Scientists thus have the evidence of EETA 79001’s Martian origin. Moreover, as EETA 79001 shows the same oxygen isotopes composition as SNC and is on the same line of the diagram, we can conclude that EETA 79001 and the SNC, including Naklha, come from one single parent body: the planet Mars.
I imagine a similar instrument could be sent to Saturn to collect and sublimate a sample of ring material (which is mostly water ice iirc) and measure the composition of that.
Also mentioned in the article is why there is some speculation that a type of meteorote is from Mercury:
Most of the meteorites found on the Earth appear to be fragments from the asteroid belt between Mars and Jupiter and other ones originate from the Moon and Mars. However, another origin is possible.
In early 2012, the extra-terrestrial rock NWA 7325 was found in the Moroccan desert. The owner of the 35 fragments of the meteorite immediately noticed the intense green-coloured heart and the very shiny crust of the rock and sent a sample to the Washington University for further analysis.
After a scientific investigation, scientists discovered a substantial quantity of magnesium, aluminium and calcium silicates but a very low concentration of iron. This chemical composition closely resembles observations on Mercury’s crust ran by the probe Messenger, in orbit around the planet. Researchers also undertook the study of NWA 7325’s oxygen isotope composition to understand its parent body signature. The results of the study support the evidence that NWA 7325 belongs to a differentiated body. However its oxygen isotope composition does not match the Earth or Mars. Scientific investigations have not resolved the mystery of NWA 7325’s origin yet, but showed some evidence of a possible Mercurian origin.

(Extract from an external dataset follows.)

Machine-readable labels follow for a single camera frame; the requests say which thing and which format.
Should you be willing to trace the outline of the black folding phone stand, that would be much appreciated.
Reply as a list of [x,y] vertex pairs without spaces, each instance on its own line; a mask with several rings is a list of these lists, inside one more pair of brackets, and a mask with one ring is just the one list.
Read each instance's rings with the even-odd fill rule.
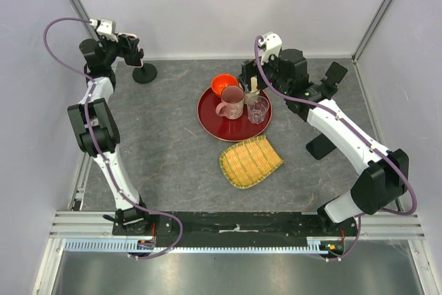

If this hypothesis was confirmed, NWA 7325 would be the first meteorite to come from Mercury ever identified on Earth. To confirm or refute a Mercurian origin, the study requires a comparison with Mercury’s rocks, either with return samples from the planet, such as for the Moon, or with analyses in situ, such as for Mars.
If you have a rock that contains certain elements, you can perform radiometric dating to determine its age. If your sample is more than 4.5 billion years old, it came from outside the solar system.
Hold on a sec. He might have it but is just playing it close to the vest because he is worried about some 3-letter agency kicking in his door and taking both him and the vial.